Ante semejante estado de las cosas cabe entender que la presidenta de la asamblea de Madrid haya logrado renovar con tanta facilidad su cargo. Ha sabido entender que la ciudadanía lee las noticias acerca de la pandemia como si estuviese estudiando una asignatura de Historia de la antigüedad clásica y con parecido fervor. A la hora de la verdad, lo que cuenta es el carpe diem, que eso sí que lo entendemos muy bien, y el fatalismo que permite confiar en el poder de la suerte. Contagiarnos, igual no nos contagiamos, pero aburrirnos por culpa del confinamiento, los cierres perimetrales y los toques de queda nos aburrimos todos como ostras. Así que bienvenido sea el final del estado de alarma y a otra cosa.

Si el Gobierno gobernase, que hace muchísimo tiempo que no lo hace, igual se tomaba en serio la oferta del Partido Popular de sumar sus votos en las Cortes para aprobar leyes contra la pandemia más eficaces, que permitan no estar al albur de la decisión de los jueces que aquí dicen que sí y allá, que no. Pero esa solución está más que descartada de antemano porque por mucho que las cabezas pensantes de la ideología políticamente correcta echen en cara a los otros —es decir, a la derecha, por supuesto— que buscan el bienestar de sus partidos y no de los ciudadanos, es eso lo que mejor define el día a día ministerial.

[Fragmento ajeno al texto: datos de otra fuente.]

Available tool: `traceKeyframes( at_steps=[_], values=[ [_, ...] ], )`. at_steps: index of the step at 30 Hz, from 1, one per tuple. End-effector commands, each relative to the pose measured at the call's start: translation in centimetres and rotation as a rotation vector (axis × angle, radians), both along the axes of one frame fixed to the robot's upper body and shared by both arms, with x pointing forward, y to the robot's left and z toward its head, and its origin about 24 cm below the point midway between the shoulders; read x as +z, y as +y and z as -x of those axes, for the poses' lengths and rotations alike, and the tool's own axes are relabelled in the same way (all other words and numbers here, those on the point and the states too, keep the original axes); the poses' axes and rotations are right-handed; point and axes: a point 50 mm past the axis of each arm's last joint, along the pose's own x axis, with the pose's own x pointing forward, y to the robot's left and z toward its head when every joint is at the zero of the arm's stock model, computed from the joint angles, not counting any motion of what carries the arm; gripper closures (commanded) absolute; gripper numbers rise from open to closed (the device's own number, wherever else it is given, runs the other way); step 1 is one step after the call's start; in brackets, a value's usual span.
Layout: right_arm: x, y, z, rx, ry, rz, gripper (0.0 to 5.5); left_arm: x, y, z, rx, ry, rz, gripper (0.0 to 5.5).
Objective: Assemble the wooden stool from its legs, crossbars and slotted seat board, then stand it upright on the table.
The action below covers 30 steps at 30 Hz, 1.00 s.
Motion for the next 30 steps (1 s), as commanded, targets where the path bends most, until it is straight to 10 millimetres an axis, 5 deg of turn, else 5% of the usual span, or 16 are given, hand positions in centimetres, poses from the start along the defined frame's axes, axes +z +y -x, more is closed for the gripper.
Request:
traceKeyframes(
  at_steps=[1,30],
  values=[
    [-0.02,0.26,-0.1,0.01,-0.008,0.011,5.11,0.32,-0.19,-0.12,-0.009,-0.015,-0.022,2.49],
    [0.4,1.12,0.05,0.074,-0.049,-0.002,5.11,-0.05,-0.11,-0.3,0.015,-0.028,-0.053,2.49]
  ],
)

Que no cunda el pánico porque las alegrías del final del estado de alarma tardarán semanas, o meses, en pasar factura y ahora lo que viene es el reparto de los fondos europeos y la manera como podremos convencer a Bruselas de que nos los den. Están garantizados días de mucho entretenimiento entre las acusaciones mutuas y la concesión de las prebendas, que también parecen referirse a un tratado en este caso de ciencia ficción. Pero nada de eso proporciona tanta euforia como los botellones repentinos, así que no merece la pena hacerle caso.